Caching Strategies
Caching is the highest-leverage optimization in system design—turning millisecond database round-trips into microsecond memory lookups. But caches introduce consistency, invalidation, and stampede problems that kill naive implementations at scale. This chapter covers placement, strategies, eviction, invalidation, and CDN edge caching with production numbers you can cite in interviews.
Why cache
Every layer of the stack has a different latency budget. Caching moves hot data closer to the consumer— trading memory for speed and reduced load on expensive backends.
The latency gap
A single PostgreSQL query over a network costs 1–10 ms. L1 cache access is ~1 ns. Even in-memory Redis over TCP is ~0.1–1 ms—orders of magnitude faster than disk-backed databases. At 35K read QPS, serving from cache instead of DB can mean the difference between 35 database connections and 3,500.

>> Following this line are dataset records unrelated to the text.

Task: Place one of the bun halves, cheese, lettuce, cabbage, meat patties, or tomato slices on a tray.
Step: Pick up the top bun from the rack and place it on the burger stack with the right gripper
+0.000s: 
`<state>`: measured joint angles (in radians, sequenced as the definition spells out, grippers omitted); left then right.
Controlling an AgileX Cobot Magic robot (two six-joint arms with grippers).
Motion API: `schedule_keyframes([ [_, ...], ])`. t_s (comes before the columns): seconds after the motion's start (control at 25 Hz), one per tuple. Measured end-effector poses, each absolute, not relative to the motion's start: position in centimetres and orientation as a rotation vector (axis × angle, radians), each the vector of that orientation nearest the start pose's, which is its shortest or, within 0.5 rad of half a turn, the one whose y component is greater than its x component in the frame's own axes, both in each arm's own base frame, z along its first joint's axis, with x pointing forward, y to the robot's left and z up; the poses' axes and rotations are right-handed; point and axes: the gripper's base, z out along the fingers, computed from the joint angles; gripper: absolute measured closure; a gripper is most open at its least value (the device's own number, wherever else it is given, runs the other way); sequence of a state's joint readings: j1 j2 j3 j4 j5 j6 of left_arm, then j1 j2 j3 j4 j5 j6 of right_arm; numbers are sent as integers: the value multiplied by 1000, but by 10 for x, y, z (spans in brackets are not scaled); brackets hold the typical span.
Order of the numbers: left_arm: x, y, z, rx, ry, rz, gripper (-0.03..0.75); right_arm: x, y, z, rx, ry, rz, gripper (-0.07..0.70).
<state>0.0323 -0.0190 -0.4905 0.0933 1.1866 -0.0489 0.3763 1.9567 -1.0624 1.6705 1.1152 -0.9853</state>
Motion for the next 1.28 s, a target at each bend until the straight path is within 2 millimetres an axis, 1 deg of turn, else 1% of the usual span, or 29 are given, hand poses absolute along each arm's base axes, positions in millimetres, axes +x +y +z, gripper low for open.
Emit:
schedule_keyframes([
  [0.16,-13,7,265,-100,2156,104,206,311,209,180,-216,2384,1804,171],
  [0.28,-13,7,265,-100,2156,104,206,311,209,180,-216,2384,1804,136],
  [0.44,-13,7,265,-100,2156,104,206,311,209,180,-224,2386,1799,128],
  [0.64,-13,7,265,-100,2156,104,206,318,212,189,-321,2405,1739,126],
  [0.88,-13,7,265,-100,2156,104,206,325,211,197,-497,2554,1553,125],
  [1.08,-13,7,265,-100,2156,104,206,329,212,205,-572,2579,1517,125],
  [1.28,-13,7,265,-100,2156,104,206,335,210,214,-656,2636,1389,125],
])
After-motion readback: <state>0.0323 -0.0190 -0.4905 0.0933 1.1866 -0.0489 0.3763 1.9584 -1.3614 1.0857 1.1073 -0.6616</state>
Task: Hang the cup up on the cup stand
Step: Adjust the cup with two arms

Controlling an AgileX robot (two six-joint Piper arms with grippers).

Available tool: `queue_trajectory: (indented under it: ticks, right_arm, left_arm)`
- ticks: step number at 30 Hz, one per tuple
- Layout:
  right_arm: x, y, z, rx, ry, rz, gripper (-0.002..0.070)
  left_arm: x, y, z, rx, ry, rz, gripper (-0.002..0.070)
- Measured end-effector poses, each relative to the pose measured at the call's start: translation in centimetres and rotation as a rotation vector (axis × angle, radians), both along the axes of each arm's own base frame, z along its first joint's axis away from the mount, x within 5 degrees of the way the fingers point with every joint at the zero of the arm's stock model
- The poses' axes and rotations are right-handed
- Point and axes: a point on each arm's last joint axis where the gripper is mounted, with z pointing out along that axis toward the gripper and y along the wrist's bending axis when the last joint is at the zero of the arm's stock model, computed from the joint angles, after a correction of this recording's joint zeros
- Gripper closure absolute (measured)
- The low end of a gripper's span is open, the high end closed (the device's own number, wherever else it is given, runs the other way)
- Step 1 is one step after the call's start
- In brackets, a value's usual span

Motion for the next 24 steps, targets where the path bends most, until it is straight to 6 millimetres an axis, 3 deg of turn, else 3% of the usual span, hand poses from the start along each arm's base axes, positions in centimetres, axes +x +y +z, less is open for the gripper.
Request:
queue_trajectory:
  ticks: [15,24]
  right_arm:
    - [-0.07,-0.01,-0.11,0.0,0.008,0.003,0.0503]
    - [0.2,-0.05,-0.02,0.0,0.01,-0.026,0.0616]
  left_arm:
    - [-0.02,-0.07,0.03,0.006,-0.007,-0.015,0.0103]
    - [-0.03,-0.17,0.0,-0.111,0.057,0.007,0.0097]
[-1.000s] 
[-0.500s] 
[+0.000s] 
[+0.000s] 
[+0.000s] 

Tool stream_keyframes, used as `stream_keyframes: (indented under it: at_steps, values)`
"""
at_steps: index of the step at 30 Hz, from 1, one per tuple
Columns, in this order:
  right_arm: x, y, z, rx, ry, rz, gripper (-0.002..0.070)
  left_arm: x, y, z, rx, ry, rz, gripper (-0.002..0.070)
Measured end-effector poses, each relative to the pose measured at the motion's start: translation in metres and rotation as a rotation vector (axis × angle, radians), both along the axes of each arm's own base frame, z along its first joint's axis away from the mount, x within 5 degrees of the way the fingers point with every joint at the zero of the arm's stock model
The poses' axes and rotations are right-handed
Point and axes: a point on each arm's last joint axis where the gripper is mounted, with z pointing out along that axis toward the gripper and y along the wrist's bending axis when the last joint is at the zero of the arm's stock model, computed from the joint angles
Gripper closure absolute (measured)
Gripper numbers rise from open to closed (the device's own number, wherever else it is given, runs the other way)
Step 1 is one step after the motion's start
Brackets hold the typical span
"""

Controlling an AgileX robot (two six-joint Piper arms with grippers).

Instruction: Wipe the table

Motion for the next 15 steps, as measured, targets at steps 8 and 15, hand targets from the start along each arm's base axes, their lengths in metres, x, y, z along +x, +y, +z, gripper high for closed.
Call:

| Layer | Typical latency | Throughput | Use when |
|---|---|---|---|
| L1 / L2 CPU cache | 1–40 ns | Billions ops/s | Hot in-process variables, computed fields |
| Application heap (Caffeine, Guava) | ~100 ns – 1 µs | Millions ops/s per JVM | Per-node hot keys, config, session fragments |
| Redis / Memcached | ~0.1–1 ms | ~100K ops/sec per node | Shared cache across app fleet, rate limits, sessions |
| CDN edge | ~10–50 ms (vs 200+ ms origin) | Millions RPS globally | Static assets, cacheable API responses, media |
| PostgreSQL (indexed) | 1–10 ms | ~5K–20K reads/s per node | Source of truth, complex queries, writes |
Redis single node: ~100K ops/sec (simple GET/SET). At 35K read QPS with 80% cache hit rate, effective DB load drops to 7K QPS. One Redis primary + replica handles this with headroom; plan 2× for failover.
What caching buys you
- Lower latency — p99 drops when hot paths skip the database
- Higher throughput — memory bandwidth exceeds disk IOPS by orders of magnitude
- Cost reduction — fewer DB replicas, smaller instance sizes, less cross-AZ traffic
- Resilience — stale cache can serve traffic during DB degradation (with explicit trade-offs)
Caches are not free. You pay in consistency complexity, invalidation logic, memory cost, and operational surface (Redis failover, hot keys, monitoring). Cache only what you can afford to be slightly stale—or where staleness is acceptable by product requirements.
When asked "how would you scale reads?", say: "Cache-aside Redis with 5-min TTL, ~100K ops/sec per node. At 35K QPS and 80% hit rate, DB sees 7K QPS. Mutex on cache miss to prevent stampede." Quantify every claim.
Cache placement
Where you put the cache determines hit rate, invalidation complexity, and consistency guarantees. Most production systems use multiple layers simultaneously.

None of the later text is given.